Speech synthesis facts for kids

Kids Encyclopedia Facts

Speech synthesis is when a computer creates sounds that sound like human speech. A computer system that does this is called a speech synthesizer. It can be a special program (software) or a physical device (hardware). A text-to-speech (TTS) system takes normal written words and turns them into spoken words. Other systems can turn special sound symbols into speech. The opposite of this is speech recognition, where computers understand what people say.

Synthesized speech can be made by putting together small pieces of recorded speech. These pieces are stored in a computer's memory. Some systems store very small sounds, like single speech sounds (called phones) or pairs of sounds (called diphones). These systems can make many different words, but sometimes the speech might not sound very clear. For special uses, like announcements, storing whole words or sentences can make the speech sound very good. Another way to make speech is by using a computer model of the human vocal tract (like your throat and mouth). This method creates a completely "synthetic" voice.

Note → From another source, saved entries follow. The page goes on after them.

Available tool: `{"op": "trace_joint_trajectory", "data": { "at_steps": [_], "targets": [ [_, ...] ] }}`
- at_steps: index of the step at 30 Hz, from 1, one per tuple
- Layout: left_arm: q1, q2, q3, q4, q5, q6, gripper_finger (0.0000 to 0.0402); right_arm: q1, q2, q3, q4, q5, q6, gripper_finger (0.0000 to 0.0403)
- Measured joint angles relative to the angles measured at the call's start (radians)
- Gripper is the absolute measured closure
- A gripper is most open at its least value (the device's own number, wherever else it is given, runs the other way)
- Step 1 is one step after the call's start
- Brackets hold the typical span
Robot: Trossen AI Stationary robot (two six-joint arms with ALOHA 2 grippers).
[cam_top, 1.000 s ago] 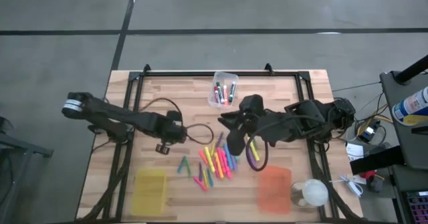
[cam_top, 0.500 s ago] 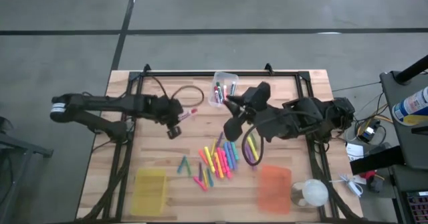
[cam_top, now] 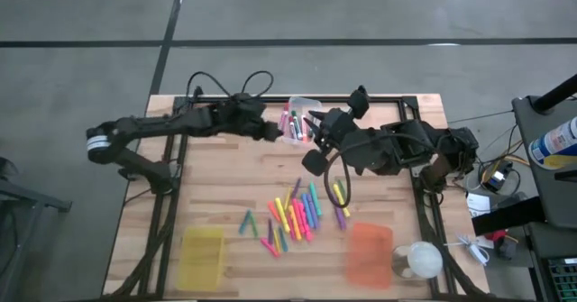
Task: Pick & Place Markers
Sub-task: Put the pink and white marker pen into the white bin
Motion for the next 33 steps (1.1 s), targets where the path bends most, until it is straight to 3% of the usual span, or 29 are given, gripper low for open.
{"op": "trace_joint_trajectory", "data": {
  "at_steps": [18, 33],
  "targets": [
    [0.129, 0.456, 0.341, 0.008, 0.149, -0.071, 0.0346, -0.011, -0.007, 0.0, -0.025, -0.002, -0.124, 0.0328],
    [0.18, 0.557, 0.391, -0.107, 0.121, -0.15, 0.0344, -0.043, -0.02, 0.0, -0.128, -0.002, -0.095, 0.0328]
  ]
}}
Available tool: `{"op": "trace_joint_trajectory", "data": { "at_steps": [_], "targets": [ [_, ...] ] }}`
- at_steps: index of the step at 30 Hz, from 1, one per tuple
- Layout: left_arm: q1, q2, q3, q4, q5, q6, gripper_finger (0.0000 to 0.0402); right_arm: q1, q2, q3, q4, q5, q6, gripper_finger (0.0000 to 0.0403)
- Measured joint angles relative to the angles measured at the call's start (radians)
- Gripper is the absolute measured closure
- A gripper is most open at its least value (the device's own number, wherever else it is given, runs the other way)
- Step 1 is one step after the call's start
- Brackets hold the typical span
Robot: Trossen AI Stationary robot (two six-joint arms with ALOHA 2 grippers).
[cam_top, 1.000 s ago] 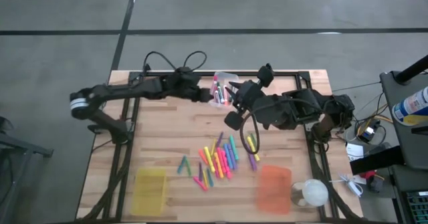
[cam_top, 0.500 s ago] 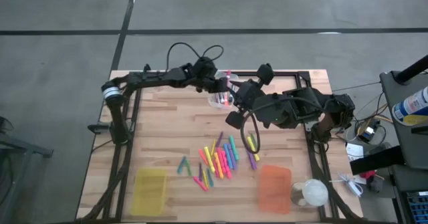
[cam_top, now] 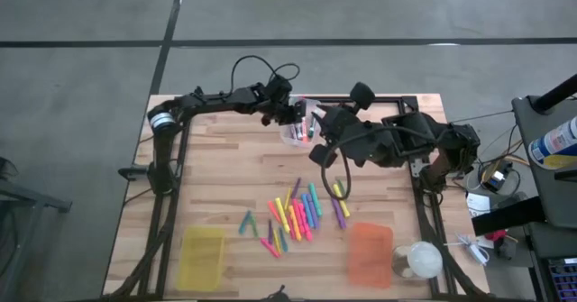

We judge how good a speech synthesizer is by how much it sounds like a real human voice. We also check how easy it is to understand. A good text-to-speech program helps people who cannot see well or have reading difficulties to listen to written words on a computer. Many computer systems have had speech synthesizers since the early 1990s.

An overview of how a typical text-to-speech (TTS) system works.

A text-to-speech system has two main parts: a front-end and a back-end. The front-end does two big jobs. First, it changes raw text with numbers or abbreviations into full words. This is like turning "123" into "one hundred twenty-three." This step is often called text normalization. Second, the front-end figures out the sounds for each word. It also breaks the text into natural speaking parts, like phrases or sentences. This process of finding the sounds for words is called text-to-phoneme conversion. The sounds and speaking rhythm information are then sent to the back-end. The back-end, also called the synthesizer, turns these sound instructions into actual sound.

History of Talking Machines

Long before electronic devices, people tried to build machines that could talk like humans. There were old stories about "Brazen Heads" that could speak, involving people like Pope Silvester II and Roger Bacon.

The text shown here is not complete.